The MJA has undoubtedly achieved their main objective, which is attracting the attention of the international organisations. MJA knows that international organisations, to complete their tasks, depend heavily on local groups. This means that one can work for the benefit of the other. The building blocks for the MJA’s powerbase have started streaming in, in the form of training opportunities, local and international platforms and scholarships. MJA knows that the work plan of international organisations does not always include close scrutiny of people to whom they hand over funds.

The World Press Freedom Day was celebrated in Maldives last week. A two day consultation on Freedom of Information was held. The event was organised jointly by the Maldivian government and UNESCO. The local media personnel and representatives of the regional media participated at this workshop.

I watched the inauguration of the event live on TV. I also made some notes as distinguished people gave their speeches. One of them urged to deliver democracy with responsibility. Another pointed out that right to information is not the journalist’s right to information, but the right to information of the ordinary person on the street. The UNESCO Director General stressed the importance of quality of information and its dependence on the availability of accurate and up-to-date information for the journalists. The keynote speaker touched on a core value of the profession. He indicated that right to information is less satisfied by law than the desire, ability and choice of the journalist to choose the right information for the job.

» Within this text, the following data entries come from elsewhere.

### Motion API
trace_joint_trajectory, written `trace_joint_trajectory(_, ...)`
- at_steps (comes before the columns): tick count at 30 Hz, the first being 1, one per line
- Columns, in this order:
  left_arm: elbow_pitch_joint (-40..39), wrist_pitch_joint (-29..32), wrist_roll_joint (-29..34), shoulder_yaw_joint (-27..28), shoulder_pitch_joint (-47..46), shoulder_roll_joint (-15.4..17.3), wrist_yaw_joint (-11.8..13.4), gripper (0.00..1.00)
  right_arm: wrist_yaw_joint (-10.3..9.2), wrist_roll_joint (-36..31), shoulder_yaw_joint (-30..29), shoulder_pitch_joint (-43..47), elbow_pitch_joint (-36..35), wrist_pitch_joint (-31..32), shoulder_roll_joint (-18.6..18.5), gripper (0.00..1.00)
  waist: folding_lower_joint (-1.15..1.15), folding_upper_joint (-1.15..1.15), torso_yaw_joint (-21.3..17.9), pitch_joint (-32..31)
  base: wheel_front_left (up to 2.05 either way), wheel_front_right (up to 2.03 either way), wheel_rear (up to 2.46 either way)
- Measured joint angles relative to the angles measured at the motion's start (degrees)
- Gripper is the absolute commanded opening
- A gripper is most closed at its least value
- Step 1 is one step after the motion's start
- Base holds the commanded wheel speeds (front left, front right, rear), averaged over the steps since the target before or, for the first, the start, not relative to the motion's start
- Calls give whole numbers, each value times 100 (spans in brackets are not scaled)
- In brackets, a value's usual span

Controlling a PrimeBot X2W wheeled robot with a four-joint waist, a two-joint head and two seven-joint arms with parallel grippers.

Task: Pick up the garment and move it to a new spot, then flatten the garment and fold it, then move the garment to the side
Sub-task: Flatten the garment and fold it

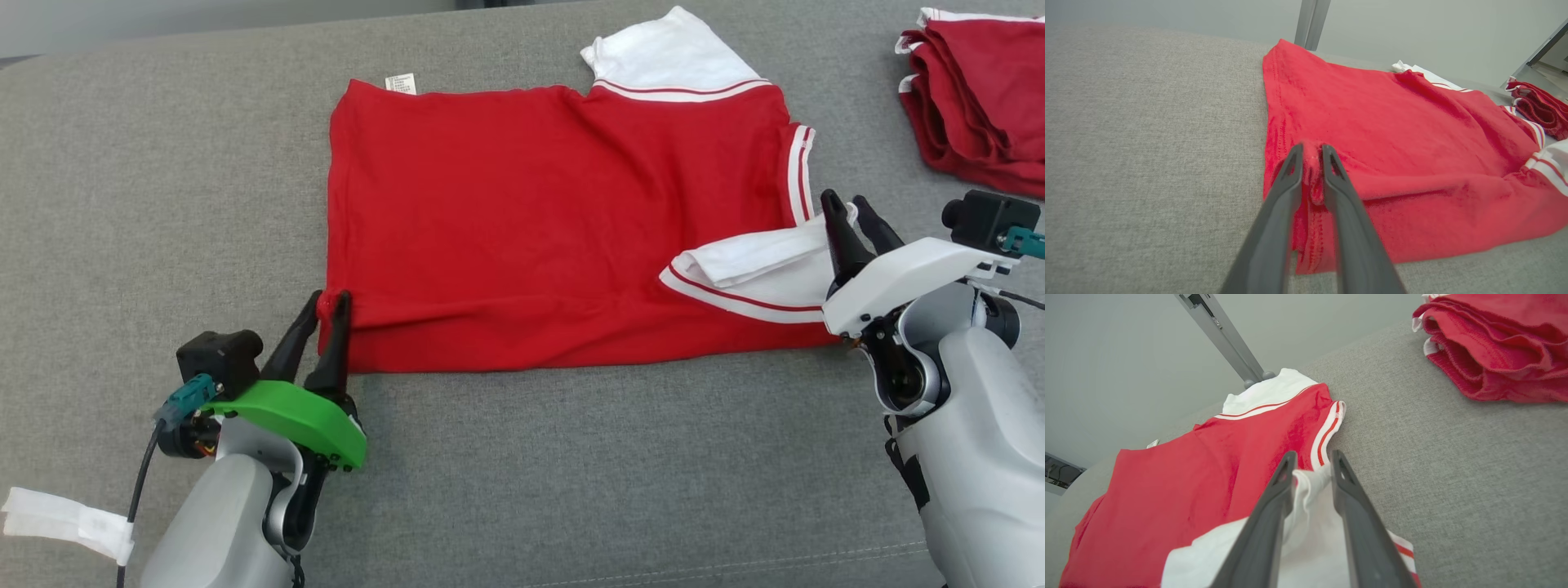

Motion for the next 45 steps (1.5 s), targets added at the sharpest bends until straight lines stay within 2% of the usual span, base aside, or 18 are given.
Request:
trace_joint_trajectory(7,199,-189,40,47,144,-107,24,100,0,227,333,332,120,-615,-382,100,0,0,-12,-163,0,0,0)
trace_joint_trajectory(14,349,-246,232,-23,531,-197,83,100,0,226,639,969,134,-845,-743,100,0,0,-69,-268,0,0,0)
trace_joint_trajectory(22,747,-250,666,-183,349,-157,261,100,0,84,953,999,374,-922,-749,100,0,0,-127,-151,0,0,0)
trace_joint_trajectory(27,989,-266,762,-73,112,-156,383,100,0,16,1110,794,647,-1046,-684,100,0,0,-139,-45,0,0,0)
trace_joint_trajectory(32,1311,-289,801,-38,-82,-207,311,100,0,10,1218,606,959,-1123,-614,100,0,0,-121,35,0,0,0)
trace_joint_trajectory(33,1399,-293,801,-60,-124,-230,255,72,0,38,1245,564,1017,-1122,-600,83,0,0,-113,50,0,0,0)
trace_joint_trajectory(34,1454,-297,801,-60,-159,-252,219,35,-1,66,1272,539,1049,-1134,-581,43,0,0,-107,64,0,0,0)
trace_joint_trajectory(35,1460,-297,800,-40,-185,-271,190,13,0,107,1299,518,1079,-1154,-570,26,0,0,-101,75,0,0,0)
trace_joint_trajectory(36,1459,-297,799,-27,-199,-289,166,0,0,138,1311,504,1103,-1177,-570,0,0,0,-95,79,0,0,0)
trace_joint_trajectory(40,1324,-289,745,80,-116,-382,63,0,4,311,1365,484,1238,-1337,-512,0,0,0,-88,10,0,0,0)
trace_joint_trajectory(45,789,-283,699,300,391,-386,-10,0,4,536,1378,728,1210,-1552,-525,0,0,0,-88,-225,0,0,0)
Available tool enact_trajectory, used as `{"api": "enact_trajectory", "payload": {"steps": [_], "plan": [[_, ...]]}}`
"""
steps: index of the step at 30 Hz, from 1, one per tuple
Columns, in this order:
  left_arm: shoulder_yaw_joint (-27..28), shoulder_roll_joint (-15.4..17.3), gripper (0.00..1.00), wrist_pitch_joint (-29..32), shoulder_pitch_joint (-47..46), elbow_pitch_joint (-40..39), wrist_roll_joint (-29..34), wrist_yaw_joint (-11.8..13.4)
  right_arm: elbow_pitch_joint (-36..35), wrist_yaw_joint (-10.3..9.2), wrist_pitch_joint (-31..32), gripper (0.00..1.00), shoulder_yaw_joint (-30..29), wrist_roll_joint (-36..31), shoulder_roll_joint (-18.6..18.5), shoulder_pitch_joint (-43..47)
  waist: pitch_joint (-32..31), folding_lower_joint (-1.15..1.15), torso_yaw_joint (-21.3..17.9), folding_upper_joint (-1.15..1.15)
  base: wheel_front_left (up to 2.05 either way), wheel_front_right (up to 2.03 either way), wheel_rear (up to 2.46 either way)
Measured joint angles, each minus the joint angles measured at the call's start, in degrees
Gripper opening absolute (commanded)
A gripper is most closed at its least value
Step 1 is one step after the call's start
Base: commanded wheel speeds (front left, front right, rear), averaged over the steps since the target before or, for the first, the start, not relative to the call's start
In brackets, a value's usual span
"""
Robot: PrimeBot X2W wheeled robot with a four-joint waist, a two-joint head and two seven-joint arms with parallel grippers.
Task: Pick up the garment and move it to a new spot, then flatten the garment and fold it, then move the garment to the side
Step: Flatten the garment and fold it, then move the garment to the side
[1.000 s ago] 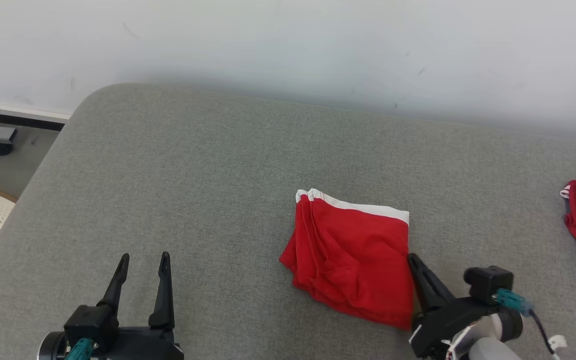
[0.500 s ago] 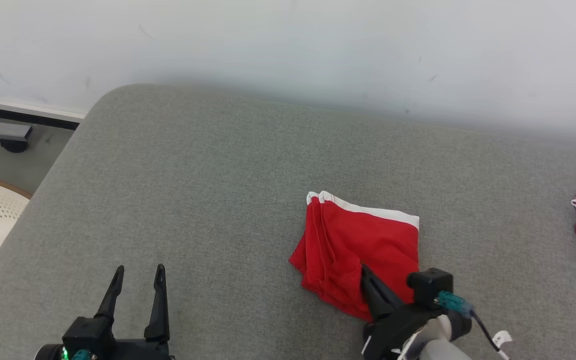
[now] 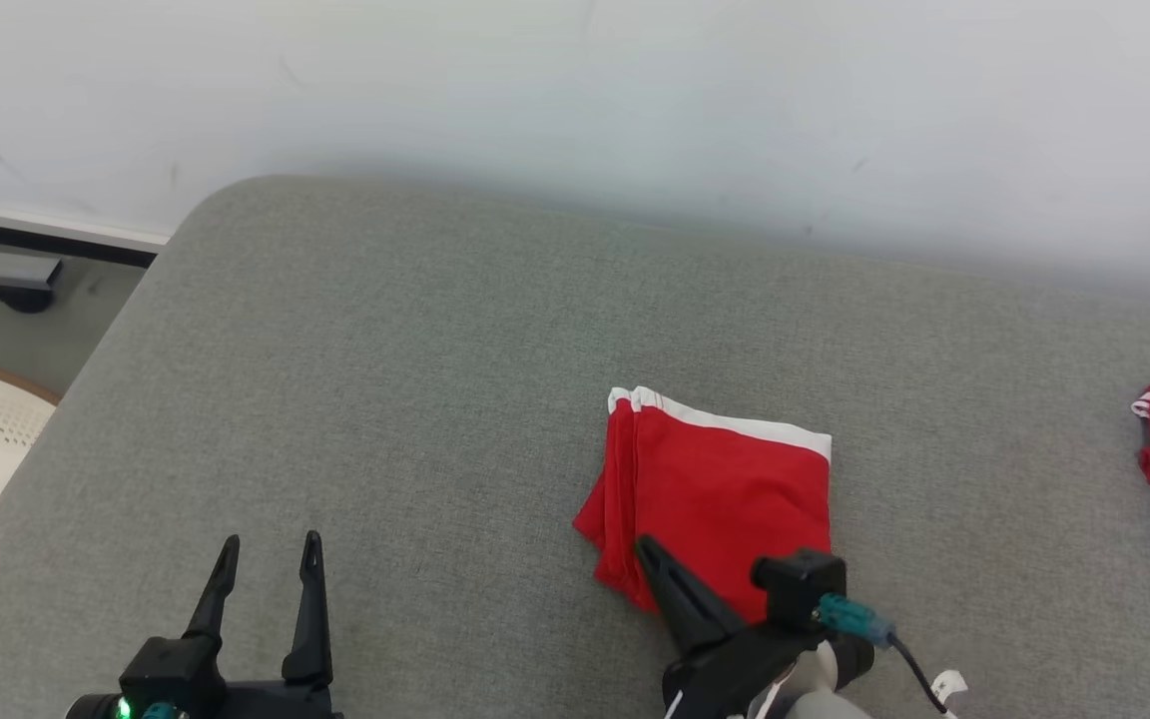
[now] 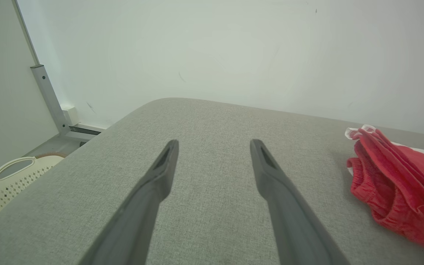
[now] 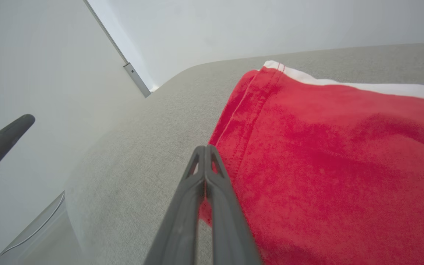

The point leap of Maldives in the Press freedom Index was mentioned before the event was over. I did not find anyone there who helped bring that leap. No faces and no mention of names of those who over the past twenty years, at their own behest, struggled and made sacrifices to bring the media freedom we witness in the country today. Paradoxically, the hall was full of those locals who vehemently obstructed media freedom and freedom of expression in the country.

I ask myself why I wrote what I’ve written here. Is it worth? Or is it a waste of time?

At its worst, my readers will view me as a disgruntled person, taking it out personally on the MJA.

At its best, my readers will view my comments in a broader context.

As the Maldives transforms from a society of consensus – a condition forced by political repression – into a society of conflict, caused by the newly acquired freedoms, the role of media now, could never be more critical for the future of this nation.